• [TASK REQUIREMENTS]
Search the data below, and report every line in which "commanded" occurs.

• [DATA SECTION]
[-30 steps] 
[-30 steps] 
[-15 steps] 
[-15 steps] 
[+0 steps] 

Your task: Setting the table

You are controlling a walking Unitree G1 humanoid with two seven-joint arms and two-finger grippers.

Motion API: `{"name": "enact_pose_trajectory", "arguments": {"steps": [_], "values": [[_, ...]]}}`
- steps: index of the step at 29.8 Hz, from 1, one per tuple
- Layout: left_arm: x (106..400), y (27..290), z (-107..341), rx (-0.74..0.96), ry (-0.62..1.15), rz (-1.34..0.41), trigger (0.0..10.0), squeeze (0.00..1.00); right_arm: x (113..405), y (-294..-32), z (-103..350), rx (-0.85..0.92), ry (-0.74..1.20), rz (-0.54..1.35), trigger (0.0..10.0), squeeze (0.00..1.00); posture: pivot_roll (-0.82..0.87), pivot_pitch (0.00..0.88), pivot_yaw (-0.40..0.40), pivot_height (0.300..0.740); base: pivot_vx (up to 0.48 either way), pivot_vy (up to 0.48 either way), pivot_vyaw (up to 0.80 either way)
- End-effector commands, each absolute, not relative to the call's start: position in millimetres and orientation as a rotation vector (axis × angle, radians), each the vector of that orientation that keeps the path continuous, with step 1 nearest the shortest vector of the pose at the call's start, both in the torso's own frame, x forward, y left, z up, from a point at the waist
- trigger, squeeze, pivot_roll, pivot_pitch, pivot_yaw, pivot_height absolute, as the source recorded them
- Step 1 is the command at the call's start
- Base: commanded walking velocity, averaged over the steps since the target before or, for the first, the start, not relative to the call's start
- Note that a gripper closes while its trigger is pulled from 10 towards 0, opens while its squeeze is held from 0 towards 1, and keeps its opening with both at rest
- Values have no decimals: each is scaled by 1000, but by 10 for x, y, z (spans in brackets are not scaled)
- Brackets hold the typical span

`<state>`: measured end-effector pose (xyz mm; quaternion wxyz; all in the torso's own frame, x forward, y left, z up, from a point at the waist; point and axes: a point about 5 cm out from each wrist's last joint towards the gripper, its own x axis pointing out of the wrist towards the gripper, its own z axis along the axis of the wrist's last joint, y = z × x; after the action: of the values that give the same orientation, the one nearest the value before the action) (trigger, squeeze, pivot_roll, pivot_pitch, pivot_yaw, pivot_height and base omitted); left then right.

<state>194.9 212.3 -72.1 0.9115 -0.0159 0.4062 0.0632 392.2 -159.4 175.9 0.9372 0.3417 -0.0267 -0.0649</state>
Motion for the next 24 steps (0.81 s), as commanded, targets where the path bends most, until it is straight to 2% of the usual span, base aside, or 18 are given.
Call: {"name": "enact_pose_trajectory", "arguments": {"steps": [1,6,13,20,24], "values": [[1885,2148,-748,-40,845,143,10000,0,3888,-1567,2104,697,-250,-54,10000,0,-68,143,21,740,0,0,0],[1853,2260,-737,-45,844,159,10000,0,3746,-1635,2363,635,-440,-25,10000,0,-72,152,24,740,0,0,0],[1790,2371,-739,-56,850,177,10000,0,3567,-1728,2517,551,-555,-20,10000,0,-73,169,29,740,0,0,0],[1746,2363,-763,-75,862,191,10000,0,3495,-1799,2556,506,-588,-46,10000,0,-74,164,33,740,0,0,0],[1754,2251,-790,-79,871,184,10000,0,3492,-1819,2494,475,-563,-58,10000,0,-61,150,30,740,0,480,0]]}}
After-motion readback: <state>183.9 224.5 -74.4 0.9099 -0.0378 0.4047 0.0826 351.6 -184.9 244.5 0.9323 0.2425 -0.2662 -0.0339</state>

• [ANSWER SPACE]
- Base: commanded walking velocity, averaged over the steps since the target before or, for the first, the start, not relative to the call's start
Motion for the next 24 steps (0.81 s), as commanded, targets where the path bends most, until it is straight to 2% of the usual span, base aside, or 18 are given.

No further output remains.